È l’altro liquore ottenuto dalla fermentazione dell’agave, il mezcal, o come lo chiamano in Messico: El elíxir de los dioses, l’elisir degli dei. Pigliatutto estivo nei cocktail dei bartender italiani, ormai posseduti al pari di noi clienti da una specie di agavemania.
Un bellissimo articolo del New York Times ci aiuta a conoscere meglio il distillato che un tempo si beveva per lo più nei matrimoni e funerali dello stato di Oaxaca, in Messico.
Se per il tequila viene utilizzata solo l’agave azul, cha origina un fermentato chiamato pulque, il mezcal si ottiene dal cuore dell’agave, la piña, di seguito cotta in grandi forni interrati. Ecco spiegato il nome, mezcal significa proprio “agave cotta”.
[La Punta: il dolce segreto dell’agave per conquistare Roma]
[Tequila: 3 cocktail per il weekend]
[15 cocktail bar italiani senza rivali]
Una produzione diversa da quella del tequila, difficile, artigianale, che ora sta concentrando su di sé l’attenzione internazionale, spingendo i maestri locali del mezcal a concentrarsi su piccoli lotti di produzione destinati all’esportazione.
La maguey, la pianta di agave utilizzata per produrre il mezcal, può impiegare dai 7 ai 30 anni per maturare. Nello Stato di Oaxaca, la varietà di agavi con cui ottenere il mezcal è impressionante, esistono almeno 30 specie diverse, ognuna con il proprio sapore.
La tobalá, che richiede in media 15 anni per crescere, ha un gusto morbido e fruttato, mentre il tepeztate, che matura in circa 25 anni, è forte e con sentori di terra: sembra quasi di assaggiare la pianta, spiega Brett Gundlock, l’inviato del quotidiano americano.
Quando una pianta di maguey viene raccolta, la sua base ricca di zucchero, la piña, che può pesare anche 50 chili, viene levata dal terreno.
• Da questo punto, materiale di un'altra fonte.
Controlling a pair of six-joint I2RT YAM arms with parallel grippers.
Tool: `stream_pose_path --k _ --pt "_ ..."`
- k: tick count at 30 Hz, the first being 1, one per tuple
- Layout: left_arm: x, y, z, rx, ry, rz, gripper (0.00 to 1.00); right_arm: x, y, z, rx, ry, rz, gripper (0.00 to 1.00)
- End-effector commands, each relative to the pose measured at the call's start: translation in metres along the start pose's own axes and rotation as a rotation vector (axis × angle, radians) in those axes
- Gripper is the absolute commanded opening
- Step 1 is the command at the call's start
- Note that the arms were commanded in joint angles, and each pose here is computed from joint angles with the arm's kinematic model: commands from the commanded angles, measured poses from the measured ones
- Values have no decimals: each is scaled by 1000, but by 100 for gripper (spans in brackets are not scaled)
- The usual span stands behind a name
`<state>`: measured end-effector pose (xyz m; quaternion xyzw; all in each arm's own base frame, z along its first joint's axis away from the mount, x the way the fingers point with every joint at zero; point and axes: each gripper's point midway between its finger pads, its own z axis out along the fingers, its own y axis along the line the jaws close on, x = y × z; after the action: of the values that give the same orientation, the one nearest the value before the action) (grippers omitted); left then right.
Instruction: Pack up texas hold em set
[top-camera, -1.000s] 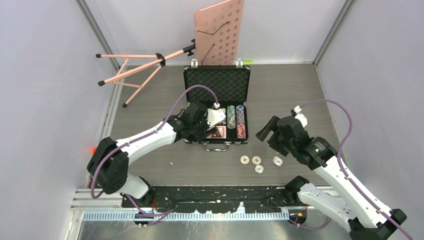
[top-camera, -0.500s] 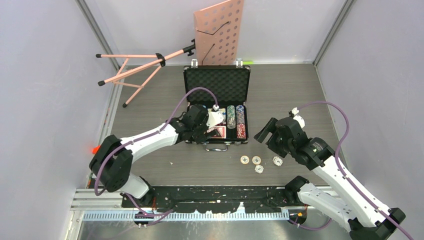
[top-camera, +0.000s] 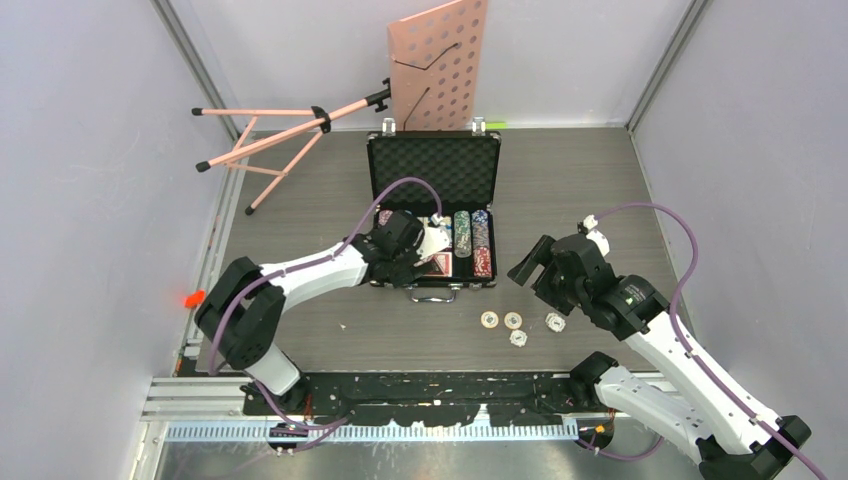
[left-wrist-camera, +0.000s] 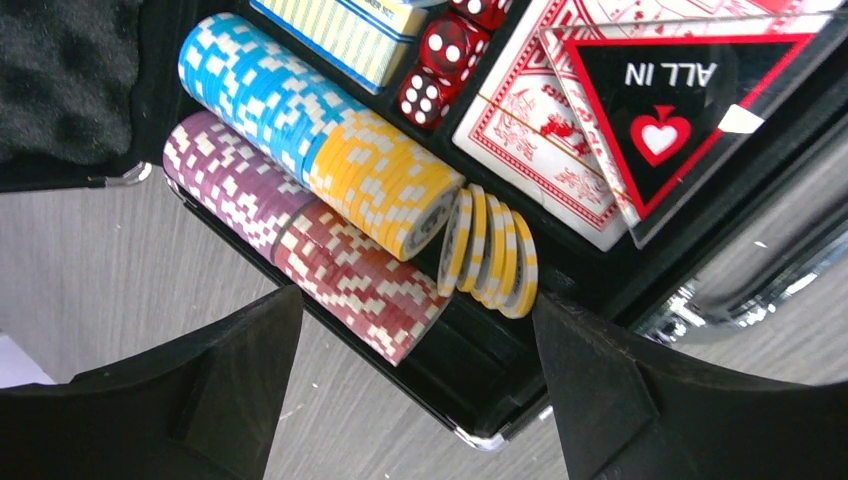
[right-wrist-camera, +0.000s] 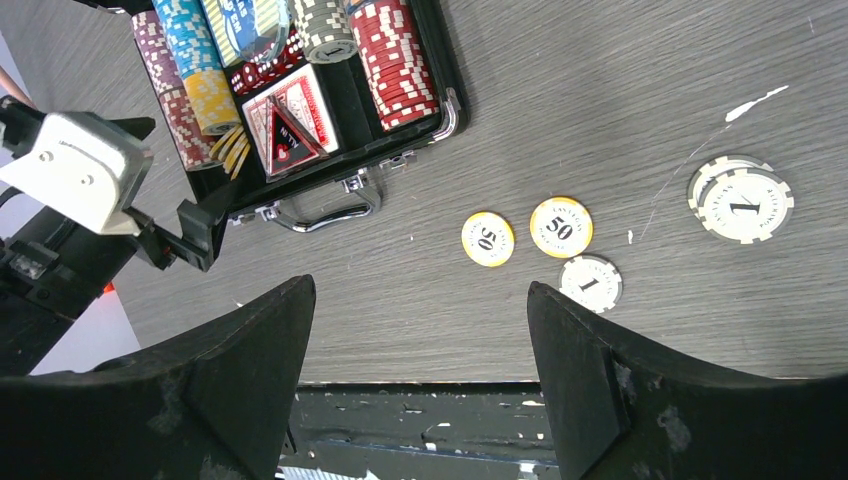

Tutte le piñas finiscono poi in una grande fossa rivestita di braci dove ricoperte di pietre e affumicate per ore, danno al mezcal il tipico sapore affumicato.
In seguito le piñas vengono schiacciate e fatte fermentare, la miscela viene quindi distillata più volte sopra i forni a legna, producendo un liquore che fa registrare tra il 35 e il 90% di alcol.
Per i campesinos di montagna, che lottano contro povertà e violenza, la produzione di mezcal è una risorsa preziosa che offre loro la possibilità di essere autonomi, anche se per ora, buona parte delle distillerie sono di piccole dimensioni, e la produzione è dedicata quasi esclusivamente al consumo locale, spesso senza alcun marchio.
Ma di questo passo, considerata la popolarità crescente, anche il mezcal artigianale dei campesinos, al pari di tequila, tacos e guacamole, tortillas e fajita, verrà esportato nel mondo come simbolo messicano.